Par Dominique Bidou
, Ingénieur et démographe
La décision européenne d'abandonner les subventions aux énergies renouvelables illustre la difficulté de sortir de l'économie des énergies fossiles. Avec des risques graves pour le climat de la planète...
L'affaire de l'abandon dès 2015 des subventions aux énergies renouvelables (ENR) est symptomatique d'un phénomène inquiétant. Pour l'instant, ce ne sont pas les ENR qui coutent cher aux finances publiques, mais les énergies fossiles : 8% des recettes publiques à l'échelle de la planète, soit plus de 2 % du PIB mondial (1). Des subventions soit en aides à la production, soit en aides à la consommation. Le FMI recommande de les supprimer car elles provoquent de nombreuses distorsions et s'avèrent anti économiques. Au lieu de cela, haro sur les ENR !
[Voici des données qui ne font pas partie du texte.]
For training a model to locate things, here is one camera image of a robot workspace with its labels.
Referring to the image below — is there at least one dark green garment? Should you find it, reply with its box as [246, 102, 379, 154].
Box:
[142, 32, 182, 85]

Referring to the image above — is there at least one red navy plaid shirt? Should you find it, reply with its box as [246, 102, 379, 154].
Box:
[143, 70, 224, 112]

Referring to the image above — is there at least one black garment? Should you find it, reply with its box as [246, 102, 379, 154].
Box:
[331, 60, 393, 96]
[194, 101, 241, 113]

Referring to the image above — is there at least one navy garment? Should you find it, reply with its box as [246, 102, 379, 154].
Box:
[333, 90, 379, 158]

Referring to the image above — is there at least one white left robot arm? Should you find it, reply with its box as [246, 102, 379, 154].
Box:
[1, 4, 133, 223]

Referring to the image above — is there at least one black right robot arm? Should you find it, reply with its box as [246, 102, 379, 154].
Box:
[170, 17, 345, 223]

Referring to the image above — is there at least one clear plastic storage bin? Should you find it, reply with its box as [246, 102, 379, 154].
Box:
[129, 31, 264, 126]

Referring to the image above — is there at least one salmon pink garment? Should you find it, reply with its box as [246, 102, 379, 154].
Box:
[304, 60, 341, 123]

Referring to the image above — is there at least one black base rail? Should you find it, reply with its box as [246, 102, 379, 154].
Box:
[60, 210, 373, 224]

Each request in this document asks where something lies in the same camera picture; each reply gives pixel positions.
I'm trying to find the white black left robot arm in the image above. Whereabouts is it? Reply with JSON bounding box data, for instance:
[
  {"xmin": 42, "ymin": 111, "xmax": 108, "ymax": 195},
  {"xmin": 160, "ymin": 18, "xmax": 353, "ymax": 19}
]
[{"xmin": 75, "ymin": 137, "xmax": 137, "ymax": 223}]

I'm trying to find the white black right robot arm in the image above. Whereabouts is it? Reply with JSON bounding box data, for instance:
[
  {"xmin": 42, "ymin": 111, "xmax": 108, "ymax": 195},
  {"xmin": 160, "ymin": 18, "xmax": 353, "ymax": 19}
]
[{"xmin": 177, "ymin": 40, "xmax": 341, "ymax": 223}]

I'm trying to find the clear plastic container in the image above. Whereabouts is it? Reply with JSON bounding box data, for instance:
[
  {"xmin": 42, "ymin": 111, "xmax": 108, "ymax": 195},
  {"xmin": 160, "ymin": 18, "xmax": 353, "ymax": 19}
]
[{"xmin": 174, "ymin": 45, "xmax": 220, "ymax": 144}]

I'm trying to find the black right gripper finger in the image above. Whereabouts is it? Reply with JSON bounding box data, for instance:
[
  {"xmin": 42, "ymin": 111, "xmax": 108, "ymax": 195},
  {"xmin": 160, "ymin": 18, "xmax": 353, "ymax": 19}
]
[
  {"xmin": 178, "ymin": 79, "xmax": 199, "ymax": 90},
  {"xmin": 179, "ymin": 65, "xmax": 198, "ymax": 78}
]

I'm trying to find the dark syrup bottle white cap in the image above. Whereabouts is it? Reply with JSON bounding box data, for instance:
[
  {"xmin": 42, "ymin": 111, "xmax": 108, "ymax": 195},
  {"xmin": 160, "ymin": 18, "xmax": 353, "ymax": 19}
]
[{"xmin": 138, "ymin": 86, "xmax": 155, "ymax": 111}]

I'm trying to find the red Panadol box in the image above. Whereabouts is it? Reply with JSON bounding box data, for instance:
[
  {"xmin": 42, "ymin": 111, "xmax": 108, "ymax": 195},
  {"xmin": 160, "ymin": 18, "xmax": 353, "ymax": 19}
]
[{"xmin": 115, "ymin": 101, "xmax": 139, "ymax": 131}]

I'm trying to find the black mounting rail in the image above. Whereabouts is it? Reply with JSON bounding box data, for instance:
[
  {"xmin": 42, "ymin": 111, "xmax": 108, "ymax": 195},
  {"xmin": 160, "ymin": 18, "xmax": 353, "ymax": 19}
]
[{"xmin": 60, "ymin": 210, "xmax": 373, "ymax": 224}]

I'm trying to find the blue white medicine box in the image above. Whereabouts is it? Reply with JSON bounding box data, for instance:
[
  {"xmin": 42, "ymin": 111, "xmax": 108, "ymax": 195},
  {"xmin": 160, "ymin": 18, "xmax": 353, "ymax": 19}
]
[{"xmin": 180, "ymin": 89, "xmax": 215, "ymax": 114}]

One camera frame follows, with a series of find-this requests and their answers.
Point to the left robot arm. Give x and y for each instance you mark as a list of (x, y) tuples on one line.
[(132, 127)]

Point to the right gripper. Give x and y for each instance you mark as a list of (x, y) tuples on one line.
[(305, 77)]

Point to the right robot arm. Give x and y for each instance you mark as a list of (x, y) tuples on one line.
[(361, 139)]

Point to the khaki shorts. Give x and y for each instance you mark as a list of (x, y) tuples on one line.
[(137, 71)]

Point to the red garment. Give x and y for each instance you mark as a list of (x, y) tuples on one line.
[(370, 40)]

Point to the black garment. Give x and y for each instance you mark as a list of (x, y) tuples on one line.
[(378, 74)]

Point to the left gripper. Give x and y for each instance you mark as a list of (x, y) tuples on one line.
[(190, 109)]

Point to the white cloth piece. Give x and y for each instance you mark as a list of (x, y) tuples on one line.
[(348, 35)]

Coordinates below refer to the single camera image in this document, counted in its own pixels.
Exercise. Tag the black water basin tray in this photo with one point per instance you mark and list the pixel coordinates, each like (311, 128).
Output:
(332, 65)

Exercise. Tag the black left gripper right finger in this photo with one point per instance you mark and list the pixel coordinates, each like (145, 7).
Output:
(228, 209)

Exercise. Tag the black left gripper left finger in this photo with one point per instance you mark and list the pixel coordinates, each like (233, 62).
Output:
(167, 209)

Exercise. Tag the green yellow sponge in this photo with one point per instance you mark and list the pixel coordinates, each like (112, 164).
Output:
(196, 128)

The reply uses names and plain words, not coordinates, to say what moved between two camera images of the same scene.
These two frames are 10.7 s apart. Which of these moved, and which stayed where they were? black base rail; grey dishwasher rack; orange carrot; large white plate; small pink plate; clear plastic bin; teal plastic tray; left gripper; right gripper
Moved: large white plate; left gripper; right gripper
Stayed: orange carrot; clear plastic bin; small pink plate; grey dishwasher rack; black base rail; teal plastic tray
Selon que vous serez puissant ou misérable... Nous pourrions observer ce combat avec la philosophie de La Fontaine, mais la situation n'est pas anodine, et ne concerne pas que les énergéticiens. Tout se passe comme si l'ancien monde, celui de l'économie carbonée, que l'on sait condamnée d'ici quelques dizaines d'années (et le dernier rapport du GIEC le confirme s'il en était besoin), voulait empêcher le nouveau d'émerger. Nous savons bien que les crises se manifestent à la charnière entre un monde ancien, qui n'en finit pas de mourir et use de tous les artifices pour obtenir une prolongation, et un monde nouveau qui peine à sortir des limbes. Ce n'est pas nouveau, mais le changement climatique, qui sera aggravé du fait de ces lenteurs, risque fort de bouleverser nos sociétés, et de mettre en péril nos civilisations.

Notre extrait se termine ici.